It seems that, every few months, the NHS and other medical
bodies launch an attack on the rights of victims of medical negligence. Today,
we hear that the NHS Federation has written to the latest Justice Secretary,
David Gauke in order to try and reduce the levels of compensation to which victims
are entitled.
The letter contains the remarkable statement –
"We fully accept that there
must be reasonable compensation for patients harmed through clinical
negligence, but this needs to be balanced against society's ability to pay.”
So on the one hand, there is an acknowledgment that compensation
must be reasonable and on the other hand a call for such payments to be reduced in line with government spending priorities. Once again we see the fingers pointed at victims, as if it is somehow their
fault that payments for negligence continue to rise. This has been a developing
pattern over the last few months.
In June 2017 the Medical Protection Society which represents many GPs
called for a limit on the amount of loss of earnings that a victim can recover.
They argued that such awards should not be calculated on the basis of real losses
but a national average. This, of course, completely undermines the purpose of
compensation., which is to put the victim back in the position they would have been
in, but for the negligence. The victim’s liabilities will not be reduced in the
same way. So a teacher with a mortgage who never works again recovers less than
they were earning. Their mortgage payments will not be dropped. So they are at
risk of losing their house through no fault of their own.

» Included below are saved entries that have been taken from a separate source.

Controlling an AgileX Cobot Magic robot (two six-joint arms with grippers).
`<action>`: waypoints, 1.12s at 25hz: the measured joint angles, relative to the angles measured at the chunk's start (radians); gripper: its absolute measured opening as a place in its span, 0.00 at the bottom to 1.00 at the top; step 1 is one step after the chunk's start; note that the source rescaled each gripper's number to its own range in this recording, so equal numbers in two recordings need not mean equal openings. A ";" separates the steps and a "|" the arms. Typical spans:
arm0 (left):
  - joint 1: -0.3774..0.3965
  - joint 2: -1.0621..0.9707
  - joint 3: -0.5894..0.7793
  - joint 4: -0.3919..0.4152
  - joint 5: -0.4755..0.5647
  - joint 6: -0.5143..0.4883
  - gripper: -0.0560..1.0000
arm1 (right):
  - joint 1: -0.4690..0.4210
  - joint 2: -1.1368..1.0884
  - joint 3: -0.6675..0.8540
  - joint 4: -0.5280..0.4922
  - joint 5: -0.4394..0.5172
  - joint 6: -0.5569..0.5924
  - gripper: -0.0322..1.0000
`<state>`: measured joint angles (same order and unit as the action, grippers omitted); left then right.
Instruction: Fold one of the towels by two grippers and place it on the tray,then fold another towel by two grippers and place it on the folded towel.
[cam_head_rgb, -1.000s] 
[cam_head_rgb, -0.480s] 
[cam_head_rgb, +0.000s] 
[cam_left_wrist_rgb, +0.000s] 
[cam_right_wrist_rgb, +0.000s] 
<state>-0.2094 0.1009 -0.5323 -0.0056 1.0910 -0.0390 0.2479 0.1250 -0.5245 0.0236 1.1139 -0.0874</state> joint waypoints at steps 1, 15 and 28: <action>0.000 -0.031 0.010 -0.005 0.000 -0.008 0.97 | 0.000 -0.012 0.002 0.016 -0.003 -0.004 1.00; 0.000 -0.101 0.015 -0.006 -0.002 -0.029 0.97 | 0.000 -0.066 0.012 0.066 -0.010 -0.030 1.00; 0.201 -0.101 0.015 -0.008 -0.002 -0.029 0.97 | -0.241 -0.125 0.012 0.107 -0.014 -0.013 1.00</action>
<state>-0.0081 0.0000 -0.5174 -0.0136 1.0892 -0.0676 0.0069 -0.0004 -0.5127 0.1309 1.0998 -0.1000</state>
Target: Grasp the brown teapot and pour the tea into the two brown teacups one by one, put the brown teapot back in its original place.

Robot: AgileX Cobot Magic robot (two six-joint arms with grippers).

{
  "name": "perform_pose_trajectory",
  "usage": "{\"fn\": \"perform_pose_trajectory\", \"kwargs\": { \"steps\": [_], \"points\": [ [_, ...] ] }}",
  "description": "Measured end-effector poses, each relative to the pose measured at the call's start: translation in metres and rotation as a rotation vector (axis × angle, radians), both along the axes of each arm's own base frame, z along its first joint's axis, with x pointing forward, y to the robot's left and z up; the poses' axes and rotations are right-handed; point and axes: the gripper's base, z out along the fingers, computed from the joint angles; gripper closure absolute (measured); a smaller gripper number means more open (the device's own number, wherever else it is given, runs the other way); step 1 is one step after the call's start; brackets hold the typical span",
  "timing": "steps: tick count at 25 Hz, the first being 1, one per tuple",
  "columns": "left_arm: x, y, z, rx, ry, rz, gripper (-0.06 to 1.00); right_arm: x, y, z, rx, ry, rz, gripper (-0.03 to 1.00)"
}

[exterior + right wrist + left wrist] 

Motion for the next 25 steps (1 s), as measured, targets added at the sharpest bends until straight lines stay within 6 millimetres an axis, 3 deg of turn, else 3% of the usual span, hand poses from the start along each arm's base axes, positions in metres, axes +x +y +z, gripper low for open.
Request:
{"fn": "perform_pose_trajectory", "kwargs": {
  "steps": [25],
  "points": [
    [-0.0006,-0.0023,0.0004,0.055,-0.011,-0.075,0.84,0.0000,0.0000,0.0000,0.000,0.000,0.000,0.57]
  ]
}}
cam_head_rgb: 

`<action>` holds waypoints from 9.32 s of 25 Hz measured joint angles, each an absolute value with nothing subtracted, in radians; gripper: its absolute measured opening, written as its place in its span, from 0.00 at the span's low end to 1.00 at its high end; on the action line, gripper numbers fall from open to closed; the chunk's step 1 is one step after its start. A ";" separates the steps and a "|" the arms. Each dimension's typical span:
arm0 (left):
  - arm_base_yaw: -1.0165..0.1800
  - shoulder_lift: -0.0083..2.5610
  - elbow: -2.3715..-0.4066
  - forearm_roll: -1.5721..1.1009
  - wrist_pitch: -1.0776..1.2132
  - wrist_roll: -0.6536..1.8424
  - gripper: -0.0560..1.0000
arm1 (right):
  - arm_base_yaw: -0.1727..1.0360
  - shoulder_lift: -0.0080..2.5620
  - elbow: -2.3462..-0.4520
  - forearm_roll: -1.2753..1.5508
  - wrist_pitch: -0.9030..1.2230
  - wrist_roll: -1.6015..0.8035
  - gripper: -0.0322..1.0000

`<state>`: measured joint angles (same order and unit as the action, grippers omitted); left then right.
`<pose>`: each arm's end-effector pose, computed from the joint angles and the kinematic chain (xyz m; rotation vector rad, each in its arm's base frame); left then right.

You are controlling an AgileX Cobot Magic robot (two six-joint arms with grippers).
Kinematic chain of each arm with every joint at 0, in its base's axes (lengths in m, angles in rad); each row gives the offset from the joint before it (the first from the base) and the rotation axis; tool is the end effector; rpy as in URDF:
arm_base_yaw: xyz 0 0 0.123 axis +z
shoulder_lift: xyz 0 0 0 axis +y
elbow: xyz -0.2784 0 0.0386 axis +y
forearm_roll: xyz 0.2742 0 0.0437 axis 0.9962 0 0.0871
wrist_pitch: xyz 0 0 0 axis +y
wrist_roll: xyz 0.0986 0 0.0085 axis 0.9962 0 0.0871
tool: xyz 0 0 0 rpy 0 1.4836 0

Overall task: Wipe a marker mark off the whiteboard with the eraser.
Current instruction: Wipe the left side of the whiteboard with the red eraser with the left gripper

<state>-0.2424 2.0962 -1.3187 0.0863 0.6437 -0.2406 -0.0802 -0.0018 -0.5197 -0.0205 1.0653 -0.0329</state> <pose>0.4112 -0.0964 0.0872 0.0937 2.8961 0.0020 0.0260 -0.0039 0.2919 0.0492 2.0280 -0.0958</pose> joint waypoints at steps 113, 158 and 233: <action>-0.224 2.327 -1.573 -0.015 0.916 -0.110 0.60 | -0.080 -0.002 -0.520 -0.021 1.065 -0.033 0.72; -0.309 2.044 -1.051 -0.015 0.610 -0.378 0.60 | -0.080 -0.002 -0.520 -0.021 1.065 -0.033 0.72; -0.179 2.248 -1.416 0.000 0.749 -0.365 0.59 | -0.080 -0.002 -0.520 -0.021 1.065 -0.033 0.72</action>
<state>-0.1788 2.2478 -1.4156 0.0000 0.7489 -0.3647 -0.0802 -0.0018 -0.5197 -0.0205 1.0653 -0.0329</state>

The same goes for damages for care. These can lead to an awards
that looks like a lottery win. I make no excuse for re-posting a blog that I did
in 2015 which demonstrated how one victim, on the basis of the support that he
had received following a successful claim, had published his first book of
poetry –
That is the heart of the matter. Victims who are injured through
medical blunders are entitled, in any rational and caring society, to be
compensated in full. I am not the first to say that the best way to reduce
claims is to have an NHS free from the pressures that go with massive under-funding.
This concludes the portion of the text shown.